Der Termin gilt allerdings nur für PCs und Tablets. Smartphone-Inhaber müssen wohl noch ein wenig warten. Der unterschiedliche Termin dürfte in dem Versprechen liegen, eine über alle Systeme portierbare Windows-10-Version zu erhalten. Wer also eine App auf dem Smartphone installiert, soll sie auch auf dem Desktop nutzen können – natürlich bei voll synchronisiertem Datenbestand. Wer dies nutzt (und wer sollte das nicht wollen), ist schon mal per se Microsofts Cloud-Kunde. Gleichzeitig kommen Updates und Features jeden Patchday frei Haus – ob man will oder nicht.
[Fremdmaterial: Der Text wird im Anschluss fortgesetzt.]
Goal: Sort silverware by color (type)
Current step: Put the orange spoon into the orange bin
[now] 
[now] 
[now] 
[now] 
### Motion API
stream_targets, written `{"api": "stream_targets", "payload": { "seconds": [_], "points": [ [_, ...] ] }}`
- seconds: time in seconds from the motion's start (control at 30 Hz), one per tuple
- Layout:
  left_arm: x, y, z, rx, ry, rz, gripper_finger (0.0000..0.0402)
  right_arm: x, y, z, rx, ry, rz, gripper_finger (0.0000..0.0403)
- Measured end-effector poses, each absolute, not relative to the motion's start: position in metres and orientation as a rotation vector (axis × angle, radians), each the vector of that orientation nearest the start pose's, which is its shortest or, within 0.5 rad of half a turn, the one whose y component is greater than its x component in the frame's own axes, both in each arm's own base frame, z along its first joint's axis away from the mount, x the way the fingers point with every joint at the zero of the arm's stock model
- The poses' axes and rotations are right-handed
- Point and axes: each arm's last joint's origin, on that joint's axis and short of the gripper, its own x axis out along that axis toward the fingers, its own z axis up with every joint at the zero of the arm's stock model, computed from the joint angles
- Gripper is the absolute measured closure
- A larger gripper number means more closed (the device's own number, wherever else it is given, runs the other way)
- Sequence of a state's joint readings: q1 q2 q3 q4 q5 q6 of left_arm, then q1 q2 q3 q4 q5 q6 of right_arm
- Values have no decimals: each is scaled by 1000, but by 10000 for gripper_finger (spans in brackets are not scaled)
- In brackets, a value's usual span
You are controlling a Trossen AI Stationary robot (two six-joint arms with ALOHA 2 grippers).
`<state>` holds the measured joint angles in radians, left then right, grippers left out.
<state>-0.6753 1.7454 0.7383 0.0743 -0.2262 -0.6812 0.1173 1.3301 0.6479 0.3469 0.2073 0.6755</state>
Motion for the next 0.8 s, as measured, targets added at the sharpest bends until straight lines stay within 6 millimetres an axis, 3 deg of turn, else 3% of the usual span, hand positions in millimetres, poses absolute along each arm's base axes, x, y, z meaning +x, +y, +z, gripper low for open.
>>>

Für Consumer ist das okay. Für Unternehmen aber nicht.

Deshalb hat Microsoft ein kompliziertes Service-Modell für „Windows as a Service“ entwickelt, das Kunden in unterschiedliche Nutzer- und Nutzungskategorien einteilt. Für Unternehmen wird aller Voraussicht nach der Patchday zur Vergangenheit gehören. Updates werden danach aufgespielt, sobald sie verfügbar sind. Das sollte für Sicherheitsfeatures nicht uninteressant sein. Gleichzeitig besteht die Möglichkeit, Updates nicht auf jedes einzelne Endgerät, sondern auf einen zentralen Server zu schicken, von wo aus sie weiter distribuiert werden können. Das sollte die Netze deutlich entlasten. Und schließlich können Administratoren entscheiden, ob sie lediglich Sicherheits-Updates und Fehlerkorrekturen oder auch neue Funktionen installieren wollen.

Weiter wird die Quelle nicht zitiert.